圧縮ファイルを解凍し展開して,起動スクリプトを実行すればjVを起動することができます.利用する起動スクリプトはOSによって異なります.各OSの起動スクリプトをTable 1に示します.環境に応じた起動スクリプトを実行すればjVを起動することができます.

Table 1.  The scripts for jV startup
OS Startup Script
Windows startup.bat
Mac OS startup.command
Linux startup.sh

Table 2. に操作コマンドによる操作を紹介します(一部メニュー操作).jVの操作コマンドについて詳しくはマニュアルページ [14]を参照下さい.

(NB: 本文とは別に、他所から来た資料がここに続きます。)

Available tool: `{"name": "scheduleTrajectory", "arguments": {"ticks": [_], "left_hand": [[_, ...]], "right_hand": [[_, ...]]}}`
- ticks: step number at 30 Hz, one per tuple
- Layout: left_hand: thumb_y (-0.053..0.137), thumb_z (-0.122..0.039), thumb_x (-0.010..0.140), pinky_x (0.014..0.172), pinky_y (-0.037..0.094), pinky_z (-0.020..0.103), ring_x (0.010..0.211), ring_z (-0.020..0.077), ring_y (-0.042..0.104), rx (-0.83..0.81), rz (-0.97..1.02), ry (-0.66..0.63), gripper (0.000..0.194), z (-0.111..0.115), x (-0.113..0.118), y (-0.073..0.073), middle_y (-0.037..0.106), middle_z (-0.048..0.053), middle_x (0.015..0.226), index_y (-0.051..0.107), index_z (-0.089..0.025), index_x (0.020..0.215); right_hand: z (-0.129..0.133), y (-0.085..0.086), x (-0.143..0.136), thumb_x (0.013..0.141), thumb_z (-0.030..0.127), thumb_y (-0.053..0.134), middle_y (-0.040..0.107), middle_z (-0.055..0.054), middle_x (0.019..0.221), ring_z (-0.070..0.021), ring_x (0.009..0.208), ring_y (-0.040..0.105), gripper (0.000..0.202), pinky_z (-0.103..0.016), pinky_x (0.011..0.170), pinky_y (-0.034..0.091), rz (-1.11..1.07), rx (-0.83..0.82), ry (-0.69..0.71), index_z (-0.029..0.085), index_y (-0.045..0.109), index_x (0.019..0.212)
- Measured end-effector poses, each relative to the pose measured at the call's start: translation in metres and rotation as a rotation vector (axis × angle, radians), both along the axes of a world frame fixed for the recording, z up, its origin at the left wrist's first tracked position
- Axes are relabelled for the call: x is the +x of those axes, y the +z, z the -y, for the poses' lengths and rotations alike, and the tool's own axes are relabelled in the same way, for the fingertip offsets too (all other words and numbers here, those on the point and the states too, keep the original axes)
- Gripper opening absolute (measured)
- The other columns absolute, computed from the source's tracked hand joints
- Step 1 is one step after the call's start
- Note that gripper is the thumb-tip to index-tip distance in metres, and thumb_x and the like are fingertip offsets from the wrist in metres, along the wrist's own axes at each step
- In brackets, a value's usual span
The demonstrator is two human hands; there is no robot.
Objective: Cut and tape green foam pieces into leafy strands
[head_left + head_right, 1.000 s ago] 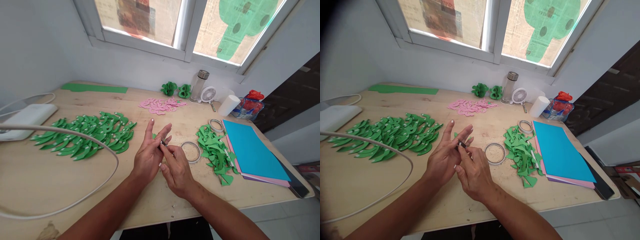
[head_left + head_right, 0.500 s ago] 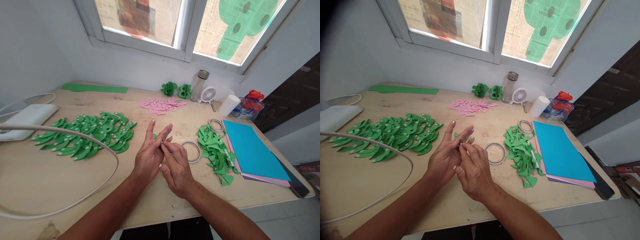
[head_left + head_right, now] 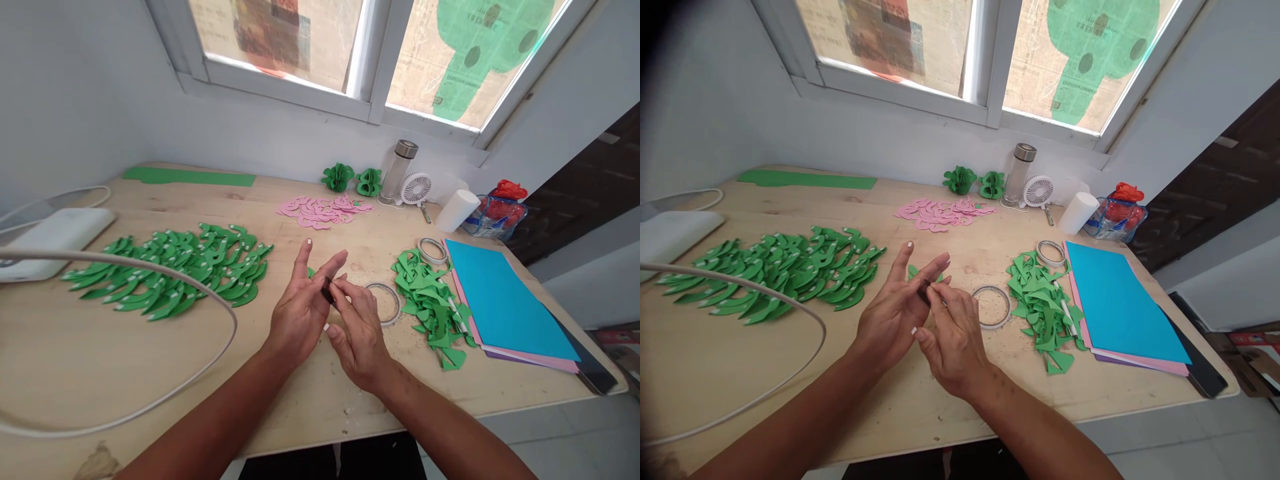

Table 2.  The commands and menu actions to create the image in the Figure 2 .
Commands Comments
load ftp 2hhb[Open − Remote]-[PDBID] PDBID 2hbbの構造データを読み込む
background white 背景を白にする
wireframe off 針金表現を消す
select protein タンパク質だけを選択する
[Display]-[Backbone] 主鎖表現にする
select protein & *:A A鎖のタンパク質部分を選択する
color magenta 赤紫色にする
select protein & *:B B鎖のタンパク質部分を選択する
color gold 金色にする
select protein & *:C C鎖のタンパク質部分を選択する
color skyblue 水色にする
select protein & *:D D鎖のタンパク質部分を選択する
color blue 青色にする
select [HEM] ヘム部分を選択する
cpk 各原子を球で表示する
select 6:B | 6:D B鎖6番残基とD鎖6番残基を選択する
[Display]-[Ball & Stick] 棒と球で表現する
color cpk 原子別配色にする
rotate z 90 Z軸を中心に90°回転する
rotate y 180 Y軸を中心に180°回転する
[File]-[Save]-[JPEG] 表示内容をjpeg形式の画像に保存する
Figure 2.

 The static image created by the procedure described in the table 2.

Acknowledgment

これまで全5回に渡ってタンパク質を始めとする生体分子の構造データに関して紹介させて頂きました.紹介しきれなかった部分もたくさんありましたが,今後はオンラインヘルプの充実化をより進めるなど何らかの形で更に情報をご提供して行きたいと考えています.最後になりましたが,このような機会を与えて下さった日本コンピュータ化学会の皆さまに感謝します.